Tombstone Feast: Funerary Music of Carriacou

Tombstone Feast: Funerary Music of Carriacou

Recorded by Alan Lomax, assisted by Anna Lomax
Notes by Lorna McDaniel and Donald R. Hill

A collection of magnificent Big Drum songs and Nation Dances from Carriacou, a font of African and European musical traditions. Music and dance for the Old Parents are performed at the Tombstone Feast, which is held years after death or burial, when a tombstone is finally erected and the spirit of the departed may at last rest in peace.

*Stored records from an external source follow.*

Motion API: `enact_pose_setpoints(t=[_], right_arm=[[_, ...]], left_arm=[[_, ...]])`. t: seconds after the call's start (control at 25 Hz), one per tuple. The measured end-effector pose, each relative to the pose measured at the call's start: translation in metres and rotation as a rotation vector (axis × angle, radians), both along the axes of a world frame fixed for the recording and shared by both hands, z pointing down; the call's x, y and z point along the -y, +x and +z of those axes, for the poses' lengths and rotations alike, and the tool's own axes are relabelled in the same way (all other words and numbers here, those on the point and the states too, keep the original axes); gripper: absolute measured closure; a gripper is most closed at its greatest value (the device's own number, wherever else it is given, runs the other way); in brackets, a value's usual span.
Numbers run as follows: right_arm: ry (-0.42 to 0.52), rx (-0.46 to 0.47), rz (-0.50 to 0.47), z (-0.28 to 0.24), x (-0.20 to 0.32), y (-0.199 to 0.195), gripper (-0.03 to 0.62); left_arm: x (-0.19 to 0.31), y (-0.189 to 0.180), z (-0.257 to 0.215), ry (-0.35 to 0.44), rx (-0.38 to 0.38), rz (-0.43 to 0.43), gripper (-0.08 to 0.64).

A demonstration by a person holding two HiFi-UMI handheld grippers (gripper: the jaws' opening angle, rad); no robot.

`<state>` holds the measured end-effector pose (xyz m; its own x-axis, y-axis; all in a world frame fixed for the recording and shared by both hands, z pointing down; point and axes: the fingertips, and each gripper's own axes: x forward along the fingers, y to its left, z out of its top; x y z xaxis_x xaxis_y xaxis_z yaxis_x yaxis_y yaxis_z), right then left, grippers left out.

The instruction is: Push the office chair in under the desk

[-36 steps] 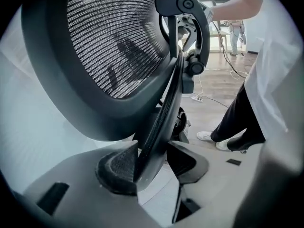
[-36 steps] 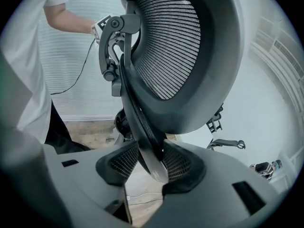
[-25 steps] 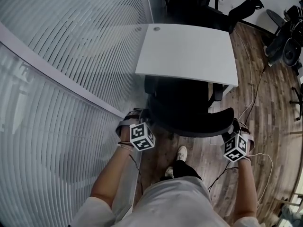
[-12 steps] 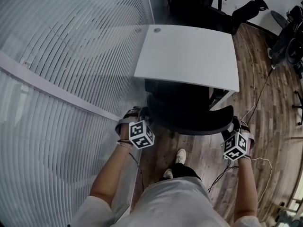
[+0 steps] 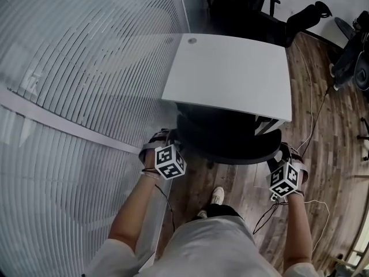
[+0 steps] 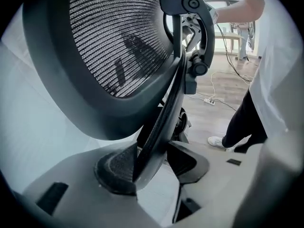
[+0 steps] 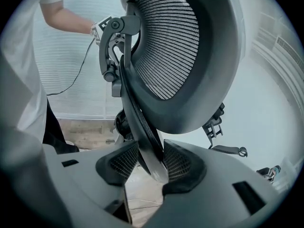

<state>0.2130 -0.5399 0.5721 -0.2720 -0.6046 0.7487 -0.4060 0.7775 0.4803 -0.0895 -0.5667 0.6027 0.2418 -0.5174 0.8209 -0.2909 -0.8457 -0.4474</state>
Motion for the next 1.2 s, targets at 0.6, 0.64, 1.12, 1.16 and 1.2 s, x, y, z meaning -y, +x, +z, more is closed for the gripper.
enact_pose_setpoints(t=[0.6, 0.64, 1.12, 1.16, 1.2], right_arm=[[0.013, 0.014, 0.003, 0.000, 0.045, 0.003, 0.422], [0.012, 0.014, 0.004, -0.001, 0.048, 0.003, 0.422], [-0.004, -0.007, 0.031, 0.010, 0.084, 0.003, 0.419], [-0.005, -0.008, 0.032, 0.011, 0.086, 0.004, 0.419], [-0.004, -0.010, 0.033, 0.011, 0.089, 0.005, 0.419]], left_arm=[[0.050, 0.003, 0.000, -0.001, 0.003, 0.003, 0.356], [0.053, 0.003, -0.001, -0.002, 0.003, 0.005, 0.356], [0.089, 0.003, 0.012, 0.011, -0.006, 0.027, 0.356], [0.092, 0.003, 0.014, 0.011, -0.006, 0.027, 0.356], [0.094, 0.004, 0.014, 0.012, -0.007, 0.029, 0.356]])
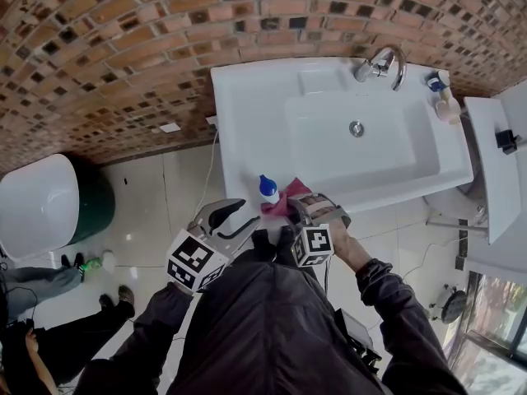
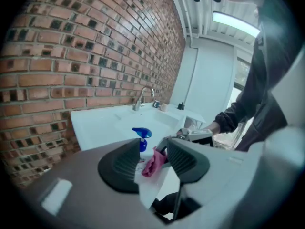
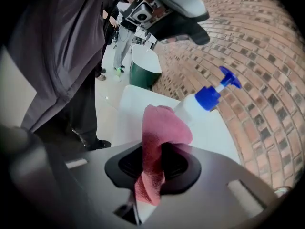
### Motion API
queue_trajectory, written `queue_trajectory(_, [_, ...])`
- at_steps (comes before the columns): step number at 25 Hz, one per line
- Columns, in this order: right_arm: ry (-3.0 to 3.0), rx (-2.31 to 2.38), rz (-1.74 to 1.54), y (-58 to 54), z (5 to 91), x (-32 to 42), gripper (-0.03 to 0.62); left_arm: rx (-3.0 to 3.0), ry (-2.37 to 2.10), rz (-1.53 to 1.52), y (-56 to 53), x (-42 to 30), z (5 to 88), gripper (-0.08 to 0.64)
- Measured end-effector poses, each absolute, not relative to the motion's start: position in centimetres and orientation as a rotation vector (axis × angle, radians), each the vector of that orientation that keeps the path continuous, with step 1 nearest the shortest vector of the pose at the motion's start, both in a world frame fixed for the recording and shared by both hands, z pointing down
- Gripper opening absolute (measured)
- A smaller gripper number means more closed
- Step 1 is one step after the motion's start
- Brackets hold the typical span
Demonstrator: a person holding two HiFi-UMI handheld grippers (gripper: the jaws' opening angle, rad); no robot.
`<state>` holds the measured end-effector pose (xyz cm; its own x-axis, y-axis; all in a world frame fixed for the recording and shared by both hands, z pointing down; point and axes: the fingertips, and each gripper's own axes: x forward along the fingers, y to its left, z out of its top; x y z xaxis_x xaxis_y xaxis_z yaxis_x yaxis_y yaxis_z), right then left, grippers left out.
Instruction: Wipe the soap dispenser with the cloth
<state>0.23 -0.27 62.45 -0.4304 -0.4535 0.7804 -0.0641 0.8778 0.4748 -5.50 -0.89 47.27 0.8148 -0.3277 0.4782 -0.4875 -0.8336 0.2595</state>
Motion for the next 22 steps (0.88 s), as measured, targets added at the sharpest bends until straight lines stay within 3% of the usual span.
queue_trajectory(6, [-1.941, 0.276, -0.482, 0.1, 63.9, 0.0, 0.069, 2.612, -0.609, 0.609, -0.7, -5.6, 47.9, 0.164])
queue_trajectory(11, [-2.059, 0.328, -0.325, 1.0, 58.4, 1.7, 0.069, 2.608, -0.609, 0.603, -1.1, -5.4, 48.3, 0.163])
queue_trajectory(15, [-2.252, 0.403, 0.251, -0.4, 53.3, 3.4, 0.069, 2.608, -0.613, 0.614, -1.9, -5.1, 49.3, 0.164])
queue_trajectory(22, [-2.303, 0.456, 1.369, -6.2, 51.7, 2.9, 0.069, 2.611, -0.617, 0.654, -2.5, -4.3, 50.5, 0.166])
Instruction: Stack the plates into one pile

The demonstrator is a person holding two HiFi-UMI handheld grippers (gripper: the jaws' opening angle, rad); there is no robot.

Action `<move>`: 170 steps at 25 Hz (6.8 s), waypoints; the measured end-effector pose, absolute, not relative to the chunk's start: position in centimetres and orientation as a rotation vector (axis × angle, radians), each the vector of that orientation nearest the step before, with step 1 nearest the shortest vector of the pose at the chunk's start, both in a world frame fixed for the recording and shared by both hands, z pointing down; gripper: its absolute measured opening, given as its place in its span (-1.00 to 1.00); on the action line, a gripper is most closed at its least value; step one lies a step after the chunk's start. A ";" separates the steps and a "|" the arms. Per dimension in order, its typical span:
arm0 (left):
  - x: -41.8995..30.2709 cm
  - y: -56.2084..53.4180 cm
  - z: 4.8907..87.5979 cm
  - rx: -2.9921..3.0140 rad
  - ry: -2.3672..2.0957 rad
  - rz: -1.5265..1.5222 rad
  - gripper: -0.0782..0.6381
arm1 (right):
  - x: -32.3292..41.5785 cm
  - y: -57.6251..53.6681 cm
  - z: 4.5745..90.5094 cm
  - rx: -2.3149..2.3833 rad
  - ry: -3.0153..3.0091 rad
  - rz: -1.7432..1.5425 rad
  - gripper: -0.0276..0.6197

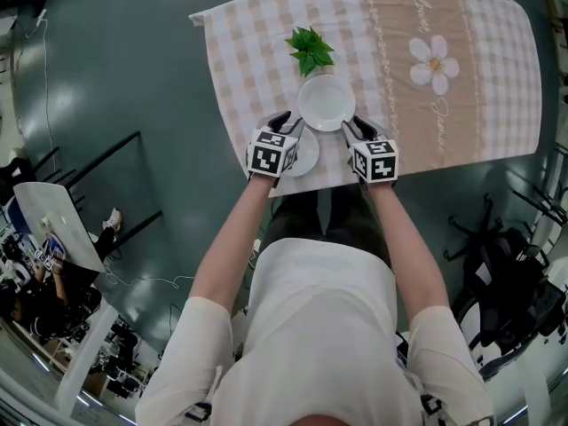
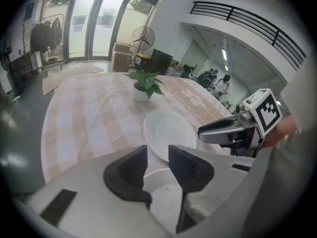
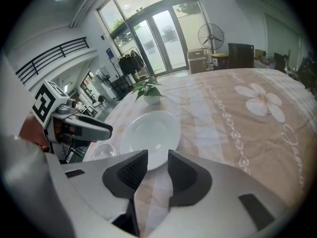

“It’s the splendour of the music itself which signals the richness of the cultural matrix which formed it, and which it has formed in turn.” —Musical Traditions

Trinidad: Carnival Roots

Trinidad: Carnival Roots

Recorded by Alan Lomax and Jacob D. Elder, assisted by Antoinette Marchand and Anna Lomax
Compiled and with notes by John Cowley

With Trinidad’s famous Shrovetide festival as its focus, this collection of Kalendas, Bélè, Maypole songs, Castilians, Pasillos, Calypso, and Hosay drumming, expertly assembled and annotated by John Cowley, explores the bridge between pre-Emancipation African-American traditions and the cosmopolitan character of the twenty-first century Carnival.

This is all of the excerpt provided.